■ **TASK**
Going line by line through the data below, report how many lines include the word "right", with nothing added.

■ **SOURCE MATERIAL**
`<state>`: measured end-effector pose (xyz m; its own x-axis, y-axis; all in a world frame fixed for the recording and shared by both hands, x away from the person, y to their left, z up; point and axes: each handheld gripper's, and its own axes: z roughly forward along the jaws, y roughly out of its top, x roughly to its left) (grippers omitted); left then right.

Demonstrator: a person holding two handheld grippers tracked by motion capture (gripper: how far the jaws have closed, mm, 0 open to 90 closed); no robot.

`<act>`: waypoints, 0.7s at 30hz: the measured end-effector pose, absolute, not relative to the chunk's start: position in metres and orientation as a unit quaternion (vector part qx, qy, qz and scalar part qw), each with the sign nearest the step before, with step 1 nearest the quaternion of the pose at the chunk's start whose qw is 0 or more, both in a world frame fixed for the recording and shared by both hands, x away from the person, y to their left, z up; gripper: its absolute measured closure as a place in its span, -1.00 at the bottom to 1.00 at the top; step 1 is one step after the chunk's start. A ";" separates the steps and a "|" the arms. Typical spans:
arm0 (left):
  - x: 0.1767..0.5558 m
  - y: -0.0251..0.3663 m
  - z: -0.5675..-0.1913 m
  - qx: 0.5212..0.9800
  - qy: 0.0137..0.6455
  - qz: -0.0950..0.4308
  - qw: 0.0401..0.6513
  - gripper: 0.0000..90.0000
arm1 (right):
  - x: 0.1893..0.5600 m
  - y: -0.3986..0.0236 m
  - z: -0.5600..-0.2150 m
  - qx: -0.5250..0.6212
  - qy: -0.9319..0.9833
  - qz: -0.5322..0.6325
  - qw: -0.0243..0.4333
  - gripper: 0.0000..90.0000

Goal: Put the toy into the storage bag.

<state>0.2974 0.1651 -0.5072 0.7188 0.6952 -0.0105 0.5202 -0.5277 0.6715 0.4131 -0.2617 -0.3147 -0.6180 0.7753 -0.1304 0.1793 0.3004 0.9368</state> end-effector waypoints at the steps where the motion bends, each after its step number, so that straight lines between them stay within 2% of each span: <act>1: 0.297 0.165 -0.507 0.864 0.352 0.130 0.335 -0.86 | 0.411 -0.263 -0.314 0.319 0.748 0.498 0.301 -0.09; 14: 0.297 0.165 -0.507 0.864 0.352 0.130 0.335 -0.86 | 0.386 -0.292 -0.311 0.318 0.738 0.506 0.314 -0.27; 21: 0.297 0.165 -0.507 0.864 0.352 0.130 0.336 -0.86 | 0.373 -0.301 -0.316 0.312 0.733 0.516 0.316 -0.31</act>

■ **THE ANSWER**
2